** DATA PROVIDED follows **

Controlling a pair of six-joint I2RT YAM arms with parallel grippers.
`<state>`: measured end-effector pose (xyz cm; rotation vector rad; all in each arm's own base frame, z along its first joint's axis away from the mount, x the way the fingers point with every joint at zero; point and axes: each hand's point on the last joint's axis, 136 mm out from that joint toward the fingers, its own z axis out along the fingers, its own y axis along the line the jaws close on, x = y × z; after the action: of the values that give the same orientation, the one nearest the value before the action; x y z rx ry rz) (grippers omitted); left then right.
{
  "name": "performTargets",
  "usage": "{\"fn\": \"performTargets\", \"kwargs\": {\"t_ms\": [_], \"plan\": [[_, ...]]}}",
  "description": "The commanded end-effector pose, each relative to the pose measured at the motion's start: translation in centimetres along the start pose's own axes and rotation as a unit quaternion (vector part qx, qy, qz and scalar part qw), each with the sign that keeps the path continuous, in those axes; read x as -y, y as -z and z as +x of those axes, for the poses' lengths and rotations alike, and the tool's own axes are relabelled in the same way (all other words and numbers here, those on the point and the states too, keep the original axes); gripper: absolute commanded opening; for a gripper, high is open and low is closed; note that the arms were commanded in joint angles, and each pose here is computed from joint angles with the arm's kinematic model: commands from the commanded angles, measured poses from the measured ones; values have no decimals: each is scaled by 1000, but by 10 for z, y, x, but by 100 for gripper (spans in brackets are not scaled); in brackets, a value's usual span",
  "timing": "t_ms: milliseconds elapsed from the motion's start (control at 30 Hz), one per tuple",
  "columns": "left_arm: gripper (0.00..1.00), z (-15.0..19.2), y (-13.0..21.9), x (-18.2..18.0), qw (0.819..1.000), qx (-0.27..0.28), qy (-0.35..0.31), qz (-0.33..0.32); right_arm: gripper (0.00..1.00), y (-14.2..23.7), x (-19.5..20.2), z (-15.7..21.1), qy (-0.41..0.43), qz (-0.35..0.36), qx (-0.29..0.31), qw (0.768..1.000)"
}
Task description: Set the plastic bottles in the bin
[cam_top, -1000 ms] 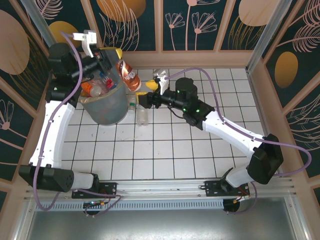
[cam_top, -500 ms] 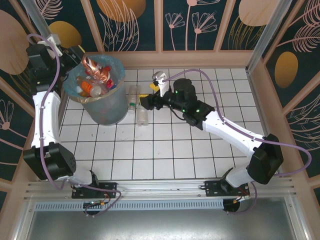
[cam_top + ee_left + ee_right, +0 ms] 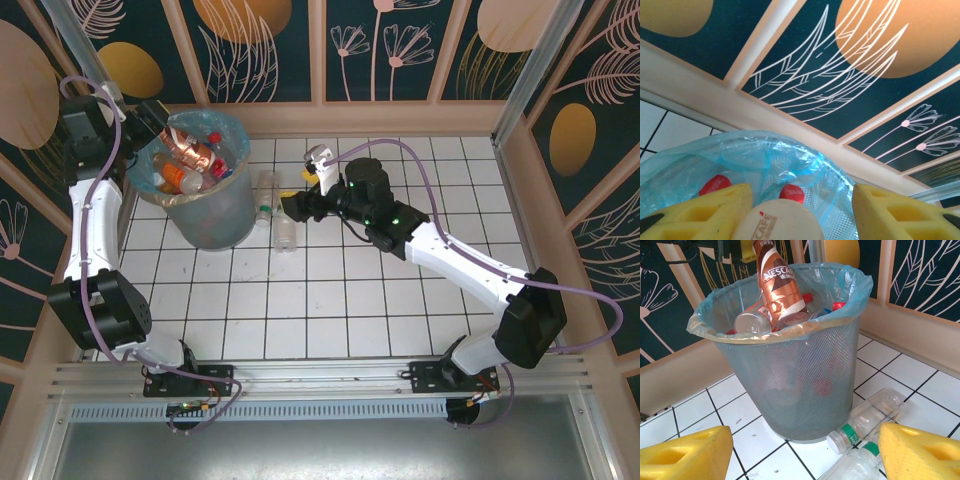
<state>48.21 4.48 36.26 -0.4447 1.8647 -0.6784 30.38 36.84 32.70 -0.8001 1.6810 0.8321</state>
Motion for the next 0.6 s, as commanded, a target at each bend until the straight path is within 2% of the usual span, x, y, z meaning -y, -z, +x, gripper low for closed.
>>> {"fn": "performTargets", "kwargs": {"t_ms": [0,233,367,567], "plan": [[58,-18,13,1,999,28,-33,-31,77,0,-5,-16,15,5,13,1000],[59,-38,27,-4,992,66,-68,-80,77,-7,-10,-12,25,7,2,1000],[59,-30,13,0,997,43,-48,-46,77,-14,-12,-10,26,3,-3,1000],[58,-17,0,-8,998,22,-35,-42,77,-22,-21,-7,35,-3,-17,999]]}}
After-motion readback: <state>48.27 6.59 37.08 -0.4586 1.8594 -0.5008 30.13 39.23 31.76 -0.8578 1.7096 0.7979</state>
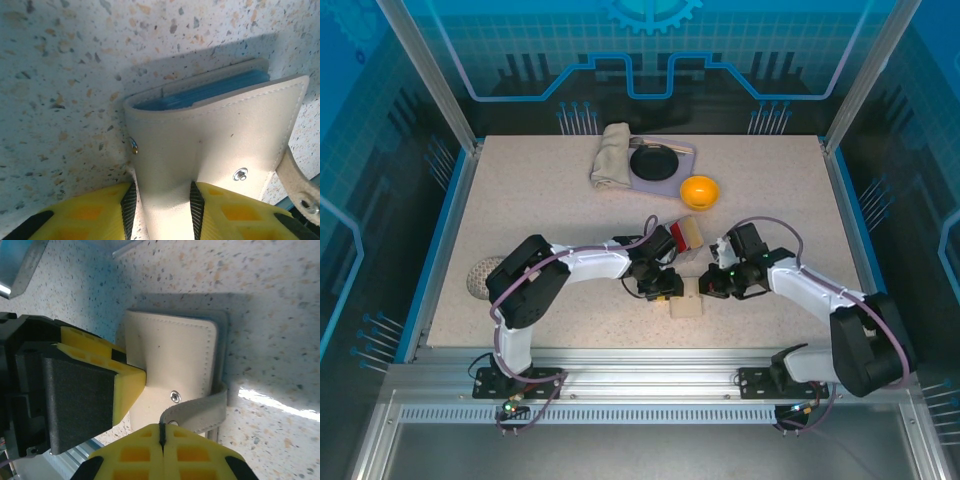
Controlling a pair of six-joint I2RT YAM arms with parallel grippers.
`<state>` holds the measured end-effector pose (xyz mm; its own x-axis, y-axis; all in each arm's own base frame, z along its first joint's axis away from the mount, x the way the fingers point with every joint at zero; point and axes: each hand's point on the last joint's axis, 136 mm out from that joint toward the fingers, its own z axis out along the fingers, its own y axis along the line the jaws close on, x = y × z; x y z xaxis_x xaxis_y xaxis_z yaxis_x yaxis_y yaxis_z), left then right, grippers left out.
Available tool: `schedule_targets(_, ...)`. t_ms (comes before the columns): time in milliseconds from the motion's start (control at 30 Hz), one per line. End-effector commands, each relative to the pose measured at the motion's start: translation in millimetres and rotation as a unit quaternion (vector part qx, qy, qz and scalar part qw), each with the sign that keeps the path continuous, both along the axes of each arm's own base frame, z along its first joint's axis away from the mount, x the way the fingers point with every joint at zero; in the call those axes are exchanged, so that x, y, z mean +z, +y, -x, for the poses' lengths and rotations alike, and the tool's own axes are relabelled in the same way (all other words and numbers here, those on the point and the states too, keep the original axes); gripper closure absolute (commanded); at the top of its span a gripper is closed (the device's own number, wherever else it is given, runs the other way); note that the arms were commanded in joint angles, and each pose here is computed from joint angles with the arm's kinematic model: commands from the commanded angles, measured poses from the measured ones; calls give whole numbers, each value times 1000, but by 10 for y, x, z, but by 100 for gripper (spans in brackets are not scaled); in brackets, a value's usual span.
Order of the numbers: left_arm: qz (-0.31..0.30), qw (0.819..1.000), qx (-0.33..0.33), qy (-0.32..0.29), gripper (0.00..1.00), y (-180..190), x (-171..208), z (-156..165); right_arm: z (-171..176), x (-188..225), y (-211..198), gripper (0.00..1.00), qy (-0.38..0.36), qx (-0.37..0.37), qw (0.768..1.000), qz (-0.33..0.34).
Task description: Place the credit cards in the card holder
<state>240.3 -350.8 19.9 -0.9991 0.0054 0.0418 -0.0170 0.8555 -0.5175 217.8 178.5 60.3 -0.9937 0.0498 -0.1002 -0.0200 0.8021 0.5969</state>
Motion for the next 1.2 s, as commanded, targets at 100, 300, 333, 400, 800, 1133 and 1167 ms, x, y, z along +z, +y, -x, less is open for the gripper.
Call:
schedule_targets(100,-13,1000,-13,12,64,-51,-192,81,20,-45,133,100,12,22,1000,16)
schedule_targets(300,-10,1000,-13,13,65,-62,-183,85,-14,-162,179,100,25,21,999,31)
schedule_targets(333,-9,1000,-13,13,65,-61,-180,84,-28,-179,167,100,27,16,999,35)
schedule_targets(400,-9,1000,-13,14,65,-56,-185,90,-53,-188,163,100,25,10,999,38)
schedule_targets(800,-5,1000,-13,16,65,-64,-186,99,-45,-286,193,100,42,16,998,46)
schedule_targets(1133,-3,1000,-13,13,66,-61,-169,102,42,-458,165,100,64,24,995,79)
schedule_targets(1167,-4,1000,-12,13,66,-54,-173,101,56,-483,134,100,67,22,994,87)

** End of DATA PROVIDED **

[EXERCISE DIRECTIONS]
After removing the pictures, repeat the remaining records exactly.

[EXPECTED OUTPUT]
Controlling a pair of six-joint I2RT YAM arms with parallel grippers.
`<state>`: measured end-effector pose (xyz cm; rotation vector rad; all in each arm's own base frame, z along its first joint's axis away from the mount, x the way the fingers point with every joint at zero; point and axes: each hand's point on the last joint's axis, 136 mm out from that joint toward the fingers, its own z axis out along the fingers, its own y axis along the line the jaws close on, x = y × z; after the action: of the values that give the same orientation, the one nearest the value before the action; x y z rx ry rz) (grippers omitted); left then right.
{
  "name": "performTargets",
  "usage": "{\"fn\": \"performTargets\", \"kwargs\": {\"t_ms\": [_], \"plan\": [[_, ...]]}}",
  "description": "The commanded end-effector pose, each relative to the pose measured at the motion's start: translation in centimetres along the start pose's own axes and rotation as a unit quaternion (vector part qx, qy, qz and scalar part qw), each with the sign that keeps the path continuous, in those axes; read x as -y, y as -z and z as +x of those axes, for the poses' lengths and rotations alike, and the tool's own axes are relabelled in the same way (all other words and numbers here, those on the point and the states too, keep the original axes); gripper: absolute commanded opening; for a gripper, high is open and low is closed; note that the arms were commanded in joint angles, and each pose here is computed from joint angles with the arm's kinematic model: commands from the commanded angles, measured poses from the measured ones; values have no decimals: each is scaled by 1000, but by 10 for z, y, x, but by 100 for gripper (spans in brackets are not scaled); in brackets, a value's usual span",
  "timing": "t_ms: milliseconds elapsed from the motion's start (control at 30 Hz), one per tuple",
  "columns": "left_arm: gripper (0.00..1.00), z (-15.0..19.2), y (-13.0..21.9), x (-18.2..18.0), qw (0.819..1.000), qx (-0.27..0.28), qy (-0.35..0.31), qz (-0.33..0.32); right_arm: gripper (0.00..1.00), y (-14.2..23.7), x (-19.5..20.2), z (-15.7..21.1), qy (-0.41..0.43), qz (-0.35..0.36), qx (-0.29..0.31), qw (0.768..1.000)"
}
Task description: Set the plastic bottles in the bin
[cam_top, -1000 ms] 
[cam_top, -500 ms] 
[cam_top + ee_left + ee_right, +0 ms] 
<state>48.21 4.48 36.26 -0.4447 1.8647 -0.6784 30.38 36.84 32.70 -0.8001 1.6810 0.8321</state>
Motion for the next 0.6 s, as commanded, a target at each bend until the straight path is within 2% of the usual span, x, y, z meaning -y, -z, +x, gripper low for closed.
>>> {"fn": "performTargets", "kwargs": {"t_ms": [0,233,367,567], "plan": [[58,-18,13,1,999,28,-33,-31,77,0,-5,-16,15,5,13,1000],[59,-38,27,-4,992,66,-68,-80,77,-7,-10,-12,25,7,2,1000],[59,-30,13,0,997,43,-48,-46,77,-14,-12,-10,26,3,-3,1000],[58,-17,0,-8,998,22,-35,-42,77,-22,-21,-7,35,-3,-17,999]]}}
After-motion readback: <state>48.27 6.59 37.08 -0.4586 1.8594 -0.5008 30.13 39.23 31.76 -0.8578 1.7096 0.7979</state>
Controlling a pair of six-joint I2RT YAM arms with parallel grippers.
`<state>` holds the measured end-effector pose (xyz mm; its own x-axis, y-axis; all in each arm's own base frame, z along its first joint's axis away from the mount, x the way the fingers point with every joint at zero; point and axes: each hand's point on the last joint's axis, 136 mm out from that joint toward the fingers, its own z axis out along the fingers, its own y axis along the line the jaws close on, x = y × z; x y z xaxis_x xaxis_y xaxis_z yaxis_x yaxis_y yaxis_z), left then right, grippers left out.
Available tool: `schedule_targets(_, ...)`. t_ms (comes before the columns): time in milliseconds from the motion's start (control at 30 Hz), one per line. End-effector commands, each relative to the pose measured at the motion's start: translation in millimetres and rotation as a unit quaternion (vector part qx, qy, qz and scalar part qw), each with the sign that keeps the path continuous, both along the axes of each arm's own base frame, z along its first joint's axis away from the mount, x the way the fingers point with every joint at zero; in the call those axes are exchanged, so that x, y, z mean +z, +y, -x, for the poses' lengths and rotations alike, and the tool's own axes are relabelled in the same way (all other words and numbers here, those on the point and the states too, keep the original axes); gripper closure absolute (commanded); at the top of its span a gripper is closed (the device's own number, wherever else it is given, runs the other way); note that the arms were commanded in joint angles, and each pose here is computed from joint angles with the arm's kinematic model: commands from the commanded angles, measured poses from the measured ones; calls give whole numbers, each value times 1000, but by 10 for y, x, z, but by 100 for gripper (spans in brackets are not scaled); in brackets, a value's usual span.
Order of the numbers: left_arm: qz (-0.31..0.30), qw (0.819..1.000), qx (-0.33..0.33), qy (-0.32..0.29), gripper (0.00..1.00), y (-180..190), x (-171..208), z (-156..165); right_arm: z (-171..176), x (-188..225), y (-211..198), gripper (0.00..1.00), qy (-0.38..0.36), qx (-0.37..0.37), qw (0.768..1.000), qz (-0.33..0.34).
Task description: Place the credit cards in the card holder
<state>240.3 -350.8 19.9 -0.9991 0.0054 0.0418 -0.0170 0.8555 -0.5175 217.8 178.5 60.3 -0.9937 0.0498 -0.1002 -0.0200 0.8021 0.5969</state>
Motion for the next 1.2 s, as commanded, targets at 100, 300, 333, 400, 800, 1133 and 1167 ms, x, y, z along +z, +y, -x, less is open for the gripper.
Call:
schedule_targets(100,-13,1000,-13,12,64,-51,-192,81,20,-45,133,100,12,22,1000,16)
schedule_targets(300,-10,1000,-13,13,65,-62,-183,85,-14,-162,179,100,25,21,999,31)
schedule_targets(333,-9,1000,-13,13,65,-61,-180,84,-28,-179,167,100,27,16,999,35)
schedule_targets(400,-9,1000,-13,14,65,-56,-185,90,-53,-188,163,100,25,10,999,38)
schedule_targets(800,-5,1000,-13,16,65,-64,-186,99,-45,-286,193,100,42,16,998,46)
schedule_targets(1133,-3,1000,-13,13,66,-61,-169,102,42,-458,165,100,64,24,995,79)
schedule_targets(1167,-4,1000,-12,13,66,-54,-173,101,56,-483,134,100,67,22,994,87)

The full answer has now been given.